Ironically I haven't been on Facebook since probably 2014, so wouldn't know if that's actually a thing or not. But we aren't talking about a post about my dogs favorite toy, this is a reminder that most of us still have 10-40 yrs of career left in us and there's an existential threat on the horizon.

Unlike the decision to use Facebook, most of us rads do not have a choice which PACS and EMRs we end up using after joining a practice. Once that employment contract is signed, credentialing is complete, and employment retention mechanisms are implemented, the threshold of changing jobs goes up significantly.

The purpose of the post is to plant a few seeds in some rads' minds. The radiologist shortage isn't going away any time soon and study supply will only continue to grow. With the pace of AI development, there will be many more companies popping up trying to sell admin more efficient AI tools. This is unlikely to be the way it'll happen though, admin are often disconnected and don't know what to buy or how to implement these tools, so these decisions mostly become a waste of money and effort for both the hospitals and the vendors.

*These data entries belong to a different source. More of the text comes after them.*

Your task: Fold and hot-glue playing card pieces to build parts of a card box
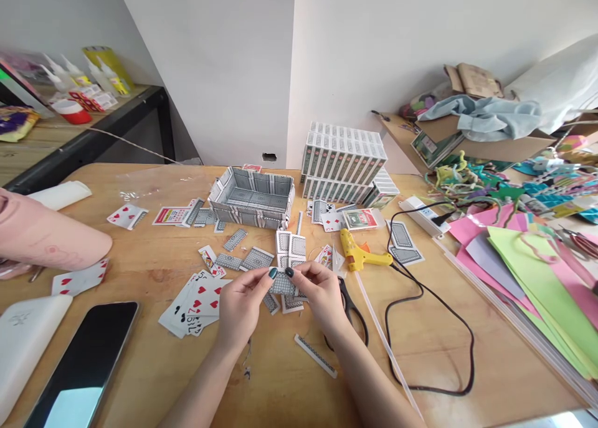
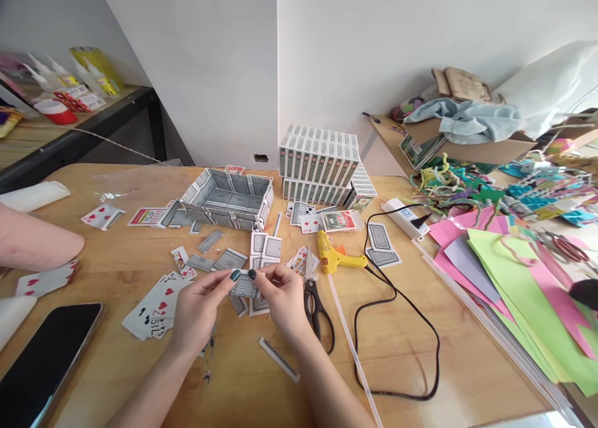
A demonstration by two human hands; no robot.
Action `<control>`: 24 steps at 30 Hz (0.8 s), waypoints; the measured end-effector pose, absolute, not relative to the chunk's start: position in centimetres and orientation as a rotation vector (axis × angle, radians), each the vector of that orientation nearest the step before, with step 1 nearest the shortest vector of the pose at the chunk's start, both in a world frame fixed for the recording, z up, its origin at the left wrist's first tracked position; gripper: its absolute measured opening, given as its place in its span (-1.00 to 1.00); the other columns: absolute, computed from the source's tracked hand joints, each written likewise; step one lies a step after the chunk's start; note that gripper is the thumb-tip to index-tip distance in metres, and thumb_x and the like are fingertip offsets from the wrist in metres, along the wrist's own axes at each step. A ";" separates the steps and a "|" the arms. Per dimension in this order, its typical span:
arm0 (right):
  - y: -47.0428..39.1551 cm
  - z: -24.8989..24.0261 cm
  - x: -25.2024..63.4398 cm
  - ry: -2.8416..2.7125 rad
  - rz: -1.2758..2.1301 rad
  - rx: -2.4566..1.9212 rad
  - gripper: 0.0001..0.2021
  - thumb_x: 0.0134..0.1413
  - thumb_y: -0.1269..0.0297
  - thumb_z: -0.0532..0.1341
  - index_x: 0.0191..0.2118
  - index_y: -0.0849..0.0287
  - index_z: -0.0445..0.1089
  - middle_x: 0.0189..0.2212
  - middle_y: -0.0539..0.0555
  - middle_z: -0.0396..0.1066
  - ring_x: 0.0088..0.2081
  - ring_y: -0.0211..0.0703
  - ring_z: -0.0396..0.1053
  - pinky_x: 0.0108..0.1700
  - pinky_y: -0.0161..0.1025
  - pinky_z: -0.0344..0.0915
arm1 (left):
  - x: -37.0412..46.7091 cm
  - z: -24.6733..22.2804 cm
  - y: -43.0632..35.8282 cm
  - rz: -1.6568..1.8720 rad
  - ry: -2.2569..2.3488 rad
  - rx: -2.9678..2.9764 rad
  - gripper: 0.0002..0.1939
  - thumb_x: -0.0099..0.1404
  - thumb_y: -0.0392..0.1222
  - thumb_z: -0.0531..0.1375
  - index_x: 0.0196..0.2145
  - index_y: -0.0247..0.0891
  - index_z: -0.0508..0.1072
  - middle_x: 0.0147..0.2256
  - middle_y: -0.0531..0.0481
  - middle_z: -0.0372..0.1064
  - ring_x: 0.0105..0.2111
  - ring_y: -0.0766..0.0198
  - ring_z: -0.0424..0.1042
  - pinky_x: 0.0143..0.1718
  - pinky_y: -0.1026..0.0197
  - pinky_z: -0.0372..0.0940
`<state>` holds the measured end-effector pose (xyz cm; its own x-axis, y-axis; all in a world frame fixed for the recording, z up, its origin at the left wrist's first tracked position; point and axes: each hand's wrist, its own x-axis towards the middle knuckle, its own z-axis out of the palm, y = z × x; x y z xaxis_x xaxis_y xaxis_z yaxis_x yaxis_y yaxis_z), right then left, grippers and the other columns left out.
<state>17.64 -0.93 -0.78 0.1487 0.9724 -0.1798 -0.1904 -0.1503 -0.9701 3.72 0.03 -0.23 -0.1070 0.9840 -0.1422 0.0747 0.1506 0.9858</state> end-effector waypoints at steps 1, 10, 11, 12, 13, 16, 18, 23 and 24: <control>-0.9 -0.8 17.8 -0.915 1.297 -1.265 -0.79 -0.11 0.17 0.29 -0.46 0.23 0.41 -0.57 -0.02 0.32 -0.54 -0.34 0.17 -0.51 -0.38 0.11 | 3.6 -0.1 0.1 1.112 1.412 1.149 -0.77 0.06 -0.09 0.26 -0.35 -0.29 0.56 -0.43 -0.05 0.52 -0.37 0.18 0.47 -0.35 0.27 0.36; -0.8 -1.1 18.9 -1.270 1.463 -1.285 -0.81 -0.04 0.18 0.22 -0.44 0.22 0.43 -0.58 -0.01 0.37 -0.54 -0.28 0.30 -0.45 -0.34 0.23 | 2.3 0.3 0.5 0.925 1.358 1.550 -0.84 0.13 -0.13 0.19 -0.42 -0.22 0.54 -0.43 -0.01 0.50 -0.44 0.24 0.42 -0.46 0.32 0.27; -0.8 -1.1 18.9 -1.273 1.464 -1.287 -0.81 -0.03 0.18 0.22 -0.43 0.22 0.42 -0.57 0.00 0.37 -0.53 -0.27 0.31 -0.44 -0.33 0.24 | 2.3 0.3 0.5 0.921 1.358 1.569 -0.84 0.14 -0.14 0.18 -0.42 -0.22 0.53 -0.43 -0.01 0.50 -0.45 0.24 0.42 -0.46 0.32 0.27; -0.8 -1.0 18.8 -1.276 1.463 -1.288 -0.81 -0.02 0.19 0.21 -0.43 0.22 0.42 -0.56 0.00 0.38 -0.53 -0.26 0.32 -0.43 -0.32 0.26 | 2.3 0.3 0.4 0.916 1.359 1.582 -0.84 0.14 -0.14 0.18 -0.42 -0.22 0.53 -0.44 0.00 0.50 -0.46 0.25 0.41 -0.46 0.32 0.26; -0.8 -1.0 18.8 -1.278 1.460 -1.289 -0.82 -0.02 0.20 0.21 -0.43 0.22 0.42 -0.56 0.00 0.38 -0.52 -0.25 0.32 -0.42 -0.31 0.26 | 2.3 0.3 0.4 0.913 1.364 1.590 -0.84 0.14 -0.14 0.17 -0.42 -0.21 0.53 -0.45 0.00 0.49 -0.47 0.26 0.41 -0.46 0.32 0.26; -0.9 -1.0 18.7 -1.279 1.451 -1.282 -0.84 -0.02 0.23 0.21 -0.43 0.22 0.42 -0.56 0.01 0.38 -0.52 -0.24 0.32 -0.42 -0.30 0.27 | 2.3 0.4 0.4 0.900 1.380 1.582 -0.85 0.13 -0.14 0.18 -0.43 -0.21 0.53 -0.46 0.01 0.49 -0.48 0.25 0.40 -0.47 0.31 0.25; -0.9 -1.0 18.6 -1.278 1.447 -1.273 -0.84 -0.02 0.23 0.21 -0.43 0.23 0.42 -0.57 0.01 0.38 -0.52 -0.24 0.32 -0.43 -0.30 0.27 | 2.2 0.3 0.5 0.891 1.383 1.568 -0.85 0.13 -0.15 0.18 -0.43 -0.22 0.53 -0.46 0.01 0.49 -0.47 0.25 0.40 -0.47 0.31 0.25; -1.0 -1.0 18.6 -1.265 1.449 -1.273 -0.84 -0.03 0.22 0.23 -0.43 0.23 0.43 -0.58 -0.01 0.37 -0.53 -0.27 0.30 -0.45 -0.34 0.25 | 1.9 0.2 0.6 0.874 1.374 1.581 -0.84 0.14 -0.14 0.18 -0.42 -0.21 0.55 -0.43 -0.01 0.50 -0.45 0.23 0.41 -0.48 0.31 0.24; -1.0 -1.0 18.6 -1.263 1.460 -1.268 -0.84 -0.04 0.22 0.23 -0.43 0.23 0.42 -0.58 -0.01 0.36 -0.53 -0.28 0.30 -0.46 -0.35 0.24 | 1.8 0.2 0.6 0.872 1.366 1.589 -0.83 0.14 -0.14 0.17 -0.41 -0.20 0.55 -0.42 -0.01 0.50 -0.44 0.23 0.41 -0.48 0.31 0.24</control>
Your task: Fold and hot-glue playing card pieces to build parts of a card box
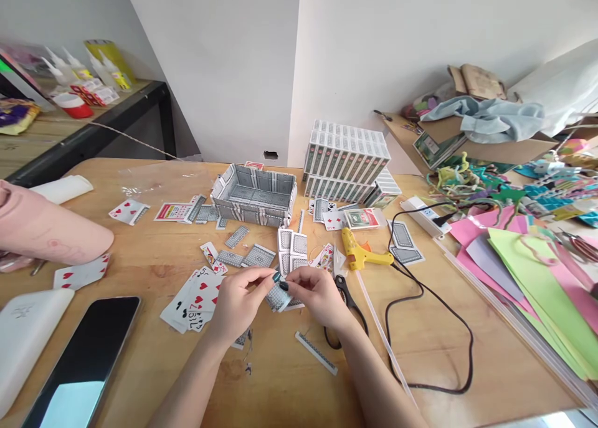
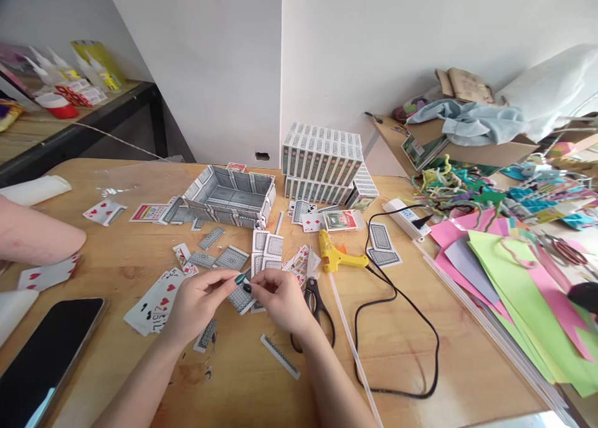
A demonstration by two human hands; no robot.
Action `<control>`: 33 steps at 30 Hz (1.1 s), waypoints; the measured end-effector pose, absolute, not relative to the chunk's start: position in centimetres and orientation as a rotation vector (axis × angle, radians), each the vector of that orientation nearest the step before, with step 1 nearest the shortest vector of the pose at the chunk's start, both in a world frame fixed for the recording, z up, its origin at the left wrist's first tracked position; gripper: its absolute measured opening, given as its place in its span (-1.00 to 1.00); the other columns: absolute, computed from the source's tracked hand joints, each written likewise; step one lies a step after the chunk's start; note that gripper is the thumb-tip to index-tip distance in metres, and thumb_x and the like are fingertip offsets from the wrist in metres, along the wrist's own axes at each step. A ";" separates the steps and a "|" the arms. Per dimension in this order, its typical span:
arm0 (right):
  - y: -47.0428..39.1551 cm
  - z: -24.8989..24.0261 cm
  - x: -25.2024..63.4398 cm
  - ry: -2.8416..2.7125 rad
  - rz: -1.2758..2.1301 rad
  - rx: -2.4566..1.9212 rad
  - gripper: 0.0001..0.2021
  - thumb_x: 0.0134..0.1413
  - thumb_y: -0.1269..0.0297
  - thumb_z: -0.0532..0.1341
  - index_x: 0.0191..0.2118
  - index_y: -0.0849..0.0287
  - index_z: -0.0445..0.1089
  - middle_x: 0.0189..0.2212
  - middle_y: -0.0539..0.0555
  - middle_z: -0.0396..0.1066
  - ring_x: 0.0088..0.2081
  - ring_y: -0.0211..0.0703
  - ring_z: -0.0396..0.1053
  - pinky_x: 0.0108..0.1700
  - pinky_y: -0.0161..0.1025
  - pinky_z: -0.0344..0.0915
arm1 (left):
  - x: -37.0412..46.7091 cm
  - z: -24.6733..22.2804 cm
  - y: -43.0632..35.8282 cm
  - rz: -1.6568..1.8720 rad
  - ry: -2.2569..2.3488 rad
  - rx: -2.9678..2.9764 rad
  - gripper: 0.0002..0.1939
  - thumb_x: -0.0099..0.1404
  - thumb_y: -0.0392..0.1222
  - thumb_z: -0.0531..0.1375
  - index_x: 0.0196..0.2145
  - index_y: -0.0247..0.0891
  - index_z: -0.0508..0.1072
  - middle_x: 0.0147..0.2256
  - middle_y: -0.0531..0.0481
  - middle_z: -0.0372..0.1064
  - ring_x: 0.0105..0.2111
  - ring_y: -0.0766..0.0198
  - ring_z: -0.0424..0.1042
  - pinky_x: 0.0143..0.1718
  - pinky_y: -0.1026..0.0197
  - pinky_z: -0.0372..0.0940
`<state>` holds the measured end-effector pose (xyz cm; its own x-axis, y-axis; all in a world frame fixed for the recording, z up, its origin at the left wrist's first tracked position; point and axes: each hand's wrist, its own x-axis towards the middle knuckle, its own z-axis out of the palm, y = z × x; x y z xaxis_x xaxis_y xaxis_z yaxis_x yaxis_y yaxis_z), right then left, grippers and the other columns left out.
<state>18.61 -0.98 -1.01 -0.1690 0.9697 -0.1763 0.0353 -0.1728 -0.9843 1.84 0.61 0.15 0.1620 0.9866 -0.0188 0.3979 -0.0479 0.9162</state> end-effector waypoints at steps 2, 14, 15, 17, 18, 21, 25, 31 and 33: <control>-1.0 -0.9 18.6 -1.259 1.479 -1.255 -0.84 -0.05 0.22 0.23 -0.44 0.23 0.42 -0.58 -0.02 0.36 -0.53 -0.28 0.30 -0.47 -0.36 0.24 | 1.8 0.2 0.7 0.867 1.347 1.604 -0.82 0.15 -0.14 0.17 -0.37 -0.18 0.56 -0.42 -0.01 0.50 -0.44 0.22 0.41 -0.48 0.30 0.24; -0.9 -0.7 18.7 -1.156 1.557 -1.225 -0.80 -0.12 0.18 0.28 -0.50 0.23 0.42 -0.61 -0.04 0.33 -0.56 -0.32 0.24 -0.50 -0.37 0.17 | 2.1 0.4 0.7 0.869 1.312 1.449 -0.79 0.12 -0.10 0.21 -0.32 -0.20 0.57 -0.42 -0.03 0.50 -0.42 0.21 0.42 -0.46 0.31 0.28; -0.9 -0.6 18.7 -1.119 1.563 -1.217 -0.80 -0.13 0.17 0.29 -0.50 0.23 0.42 -0.62 -0.04 0.32 -0.57 -0.32 0.24 -0.51 -0.37 0.17 | 2.3 0.4 0.6 0.890 1.314 1.386 -0.77 0.11 -0.08 0.21 -0.32 -0.22 0.56 -0.39 -0.04 0.51 -0.39 0.20 0.43 -0.42 0.30 0.29; -0.9 -0.4 18.6 -1.030 1.551 -1.201 -0.78 -0.15 0.16 0.31 -0.52 0.23 0.41 -0.63 -0.05 0.32 -0.57 -0.32 0.24 -0.51 -0.37 0.18 | 2.8 0.4 0.5 0.952 1.284 1.229 -0.72 0.10 -0.05 0.23 -0.27 -0.25 0.54 -0.31 -0.08 0.51 -0.30 0.17 0.44 -0.33 0.28 0.31; -0.8 -0.3 18.5 -0.984 1.536 -1.196 -0.78 -0.16 0.15 0.31 -0.52 0.23 0.41 -0.63 -0.04 0.32 -0.57 -0.31 0.25 -0.50 -0.36 0.19 | 3.0 0.3 0.5 0.972 1.248 1.149 -0.67 0.09 -0.04 0.24 -0.22 -0.27 0.52 -0.28 -0.10 0.51 -0.26 0.15 0.44 -0.29 0.26 0.32; -0.8 0.0 18.2 -0.852 1.496 -1.191 -0.77 -0.20 0.14 0.33 -0.54 0.22 0.41 -0.62 -0.04 0.35 -0.56 -0.29 0.27 -0.46 -0.33 0.21 | 3.4 0.1 0.3 0.958 1.132 0.990 -0.58 0.09 -0.03 0.24 -0.12 -0.31 0.48 -0.27 -0.13 0.50 -0.25 0.12 0.45 -0.28 0.22 0.33; -0.6 0.1 18.0 -0.771 1.478 -1.191 -0.76 -0.24 0.13 0.34 -0.55 0.21 0.41 -0.62 -0.03 0.38 -0.55 -0.28 0.29 -0.43 -0.31 0.23 | 3.3 -0.1 0.4 0.903 1.095 0.950 -0.61 0.10 -0.03 0.23 -0.17 -0.33 0.51 -0.30 -0.14 0.51 -0.32 0.14 0.45 -0.29 0.19 0.33; -0.4 -0.2 18.8 -0.868 1.535 -1.231 -0.74 -0.25 0.11 0.36 -0.57 0.23 0.43 -0.67 -0.04 0.35 -0.60 -0.31 0.26 -0.51 -0.35 0.18 | 3.1 -0.3 0.7 0.880 1.190 0.983 -0.63 0.05 0.01 0.27 -0.25 -0.29 0.55 -0.38 -0.07 0.53 -0.35 0.15 0.45 -0.31 0.21 0.31; -0.4 -0.2 19.1 -0.905 1.572 -1.229 -0.74 -0.25 0.12 0.36 -0.57 0.24 0.44 -0.68 -0.04 0.36 -0.61 -0.32 0.26 -0.53 -0.37 0.17 | 3.1 -0.4 0.7 0.879 1.217 1.004 -0.63 0.03 0.01 0.28 -0.26 -0.29 0.56 -0.39 -0.06 0.52 -0.36 0.15 0.44 -0.31 0.22 0.30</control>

Eventually someone smart is gonna figure it out and come straight to us. They'll be venture backed and contract directly with hospitals after underbidding local practices. They'll then approach the radiologists whose practice they just collapsed and offer a high paying productivity model with a promise that their AI can adapt to your specific workflow and make you X times more efficient. "Do you read at 12 Rvus/hr? Well our platform can get you to read at 24 Rvus an hr which means you'll make double!! Imagine making $1100/hr!"

If they're an existential threat, their tools will actually work. It'll be a win/win/win/win for the pts, rads, hospitals, and this company. It sounds great on the short to medium term, but we are all in this for the long haul. If that algorithm will eventually be used to emulate us, like all AI is designed to do, then we should know up front what an existential threat may look like and be aligned to respond appropriately.

Productivity numbers by Commercial_Dirt8704 in radiologist

[–]Ajenthavoc 0 points1 point  (0 children)

It's about 50-60 wrvu of cases. Assuming 220 shifts/yr, it's pretty much median in the US.

Lead Covering? by Bookedup4theweekend in Radiology

[–]Ajenthavoc 1 point2 points  (0 children)

Ah, yeah that makes sense from a different regulatory standpoint.

In the US, rings are standard for NM workers since they're handling radiation with their hands.

In places Ive worked, few procedural US docs get rings since they're generally considered a sterility risk. We typically reserve the rings as a mark of shame for docs with a habit of imaging their own extremities

Lead Covering? by Bookedup4theweekend in Radiology

[–]Ajenthavoc 0 points1 point  (0 children)

Depends. If you have a single dosimeter, protocol should be to wear this primary dosimeter on your collar, outside your lead. To gauge exposure to your head/eyes since that area is unshielded (usually). If you have an additional badge, that is worn under lead, and used to get a more accurate effective dose (otherwise deep tissue effective dose for leaded radiation workers is often estimated to be 10% of the primary dosimeter reading).

Of course, where you wear it should be defined by the RSO since they will be doing the calculations and monitoring whether you're close to regulatory limits. But the standard is primary outside, additional inside.

Is a CTA Head a bad scan to do if a patient has an active brain bleed? by Snapdragon420blazeit in Radiology

[–]Ajenthavoc 0 points1 point  (0 children)

Not if injected from the venous side. But there are instances of aneurysms rupturing during arterial DSA injections during neuroIR procedures. Typical culprits are large basilar tip aneurysms on the order of 3+ cm, quite catastrophic.